A hippogriff is a mythical beast that like the griffon, chimera, and manticore is composed of the body parts of different animals. In one of the Harry Potter books, Harry and Hermione ride on a hippogriff. Here is a Hippogriff page on the Harry Potter Wiki, which shows images of it from a Harry Potter movie.
Sure, I have seen all Harry Potter movies, and it is a great name for a horse-something chimera. But my points are?
- Why use it for a piece with the Tamerlane Giraffe move, which has nothing horse- (i.e. Knight-)like in its move? It has even less so than the hippo-less standard Griffon, which at least can move to the N squares.
- If no one uses the name anywhere, or only for different purposes, why promote it here?
I have now corrected the spelling of John William Brown's name, added a link to his profile, changed the link to his book to a page where you can download it, and added a picture of a hippogriff piece.
Why use it for a piece with the Tamerlane Giraffe move, which has nothing horse- (i.e. Knight-)like in its move?
If there were a hippopotamus piece, would you also expect it to move like a knight? He chose the name of hippogriff because of this piece's similarity to the griffon, as these two mythical beasts are similar.
If no one uses the name anywhere, or only for different purposes, why promote it here?
On the few pages where the name is used for a piece, I do not see it being used for this piece. I don't really like the idea of a page featuring two different pieces. Maybe we should have a giraffe2.html page for the Tamerlane Giraffe and mention the hippogriff name as Brown's suggestion for its name.

Well, I am not sure whether a piece that is used in only a single variant (even if that is a historically important one) deserves to have its own Piececlopedia page. The main purpose of such paces is to give an overview of the piece history and use, inventor, names under which it is known. So that all articles on variants that use it can refer to that, and don't have to repeat it everywhere. But if it is used in only one variant, everything there is to be said about it would already be in the variant article.
E.g. do we have a Piececlopedia piece for the Tamerlane Picket?

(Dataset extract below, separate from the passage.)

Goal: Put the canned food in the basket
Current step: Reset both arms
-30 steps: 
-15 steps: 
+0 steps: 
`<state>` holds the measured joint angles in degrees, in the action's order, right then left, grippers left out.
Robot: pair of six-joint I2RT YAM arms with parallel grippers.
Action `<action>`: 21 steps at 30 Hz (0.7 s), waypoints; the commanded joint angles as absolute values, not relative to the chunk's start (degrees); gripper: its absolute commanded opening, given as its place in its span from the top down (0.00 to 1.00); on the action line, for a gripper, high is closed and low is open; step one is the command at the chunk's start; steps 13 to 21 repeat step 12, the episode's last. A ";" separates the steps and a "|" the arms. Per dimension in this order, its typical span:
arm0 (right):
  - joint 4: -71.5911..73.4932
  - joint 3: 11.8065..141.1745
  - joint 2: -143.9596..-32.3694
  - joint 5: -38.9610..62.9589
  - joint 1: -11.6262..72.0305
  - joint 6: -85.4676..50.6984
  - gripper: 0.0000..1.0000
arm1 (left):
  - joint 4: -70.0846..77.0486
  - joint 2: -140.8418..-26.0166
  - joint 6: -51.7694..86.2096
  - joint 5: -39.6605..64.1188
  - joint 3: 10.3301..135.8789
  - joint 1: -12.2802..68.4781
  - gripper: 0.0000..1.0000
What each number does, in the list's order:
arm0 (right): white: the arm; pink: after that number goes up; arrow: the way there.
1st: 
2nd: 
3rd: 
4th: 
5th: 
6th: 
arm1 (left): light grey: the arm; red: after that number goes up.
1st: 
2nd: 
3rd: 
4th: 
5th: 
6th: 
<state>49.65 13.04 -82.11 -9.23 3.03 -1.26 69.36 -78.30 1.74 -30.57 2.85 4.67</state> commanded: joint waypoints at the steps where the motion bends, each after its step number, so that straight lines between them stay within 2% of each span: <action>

There are entire classes of pieces we do not have Piececlopedia pieces for. E.g. ski sliders, skip sliders, slip sliders...
OTOH, since the Griffon is the archetypal bent slider, I do think it makes some sense to discus slight variations on it. As long as none of these have their own page. I am not sure whether all lame versions of the familiar leapers would need a separate page, and would even be comfortable with the idea that it should be understood that any distant leap can also exist in a lame version.
In the case of the Griffon I don't see any reason to single out the Tamerlane Giraffe as only variation; in fact it seems one of the less important ones to me.
If there were a hippopotamus piece, would you also expect it to move like a knight? He chose the name of hippogriff because of this piece's similarity to the griffon, as these two mythical beasts are similar.
A hippopotamos is not a (mythical, hypothetical or real) hybrid or chimera of a horse and something else. So that makes it a false analogy. It is a real, well known animal that lives in water, and mentioning it would not make people think of a horse.
There are so many pieces similar to a Griffon in the sense they have a sub-set of the moves, and I think some of those would be more deservant for this name.
A hippopotamos is not a (mythical, hypothetical or real) hybrid or chimera of a horse and something else. So that makes it a false analogy. It is a real, well known animal that lives in water, and mentioning it would not make people think of a horse.
The griffon piece is not so called for being the compound of a lion and an eagle. Likewise, the hippogriff piece is not so called for being the compound of a horse (knight) and an eagle. Each piece name is meant to make sense only in terms of the general chimeric nature of each mythical beast.